Clara

Por Bianca Levy

Toda beleza empalidecia quando traduzida por aquele olhar, frio, de posse, a desmerecer os pequenos encantos que ela continha. Os cabelos finos a alçar voo com facilidade, o curvilíneo dos traços, marcas, risadas, antigos souvenirs, causos do passado, toda construção do Eu transformada em fúria por aquele olhar manipulador.

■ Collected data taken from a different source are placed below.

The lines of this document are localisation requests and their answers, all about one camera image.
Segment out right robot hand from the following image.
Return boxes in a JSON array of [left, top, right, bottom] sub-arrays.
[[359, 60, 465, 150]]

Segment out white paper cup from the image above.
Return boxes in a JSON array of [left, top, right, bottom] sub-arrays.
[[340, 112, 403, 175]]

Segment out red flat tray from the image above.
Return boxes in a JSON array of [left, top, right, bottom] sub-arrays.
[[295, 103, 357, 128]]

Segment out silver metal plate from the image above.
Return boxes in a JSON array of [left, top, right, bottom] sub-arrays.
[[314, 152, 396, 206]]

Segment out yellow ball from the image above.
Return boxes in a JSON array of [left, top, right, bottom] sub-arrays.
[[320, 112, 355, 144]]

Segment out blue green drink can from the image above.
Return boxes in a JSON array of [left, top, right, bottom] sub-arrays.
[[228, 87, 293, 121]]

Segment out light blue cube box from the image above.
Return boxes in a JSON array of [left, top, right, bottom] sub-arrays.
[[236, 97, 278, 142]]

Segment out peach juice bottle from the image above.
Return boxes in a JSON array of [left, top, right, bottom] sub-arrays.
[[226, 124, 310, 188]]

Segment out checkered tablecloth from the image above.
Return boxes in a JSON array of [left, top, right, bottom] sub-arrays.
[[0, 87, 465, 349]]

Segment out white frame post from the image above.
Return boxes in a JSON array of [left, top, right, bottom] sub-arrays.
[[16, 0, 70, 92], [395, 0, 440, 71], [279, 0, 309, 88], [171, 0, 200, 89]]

Mais do que tê-la, aquele olhar queria sê-la, vampirizando os sentimentos, a alegria de cada sorriso, ingenuidade de criança, até restar uma forma em porcelana vazia de frio pedindo socorro em silencio capturado apenas em pequenos atos, no franzir da sobrancelha, nas pessoas que não falava mais, naquela roupa escondida no fundo da gaveta. Aquele olhar em cólera gritava toda sorte de ironias ofensas ameaças, tirando-lhe as forças a cada passada, fazendo-a carregar a culpa maquinada pelo algoz. Queria roubar-lhe a fé em crer um caminho melhor. Na ânsia de provar o contrário se redimia ao olhar traidor, doentio o qual sequer enxergou a segunda chance dada apenas pelos nobres, preferindo mirar no gatilho, eternizando para si cruelmente um ser que era só amor. Escapou àquele olhar, porém, que nunca seria sua e toda tentativa de contê-la a tornaria mais sublime única inalcançável e distante daquele vazio imposto em vão. Escapou saber contemplar o bater de asas, o singelo inconstante doado por inteiro a quem merece ter, a beleza que enquanto caminhou em terra todos puderam ver. Precisava de luz para enxergar e tão Clara ela era que o cegou, brilhou pelo mundo e só ele não viu.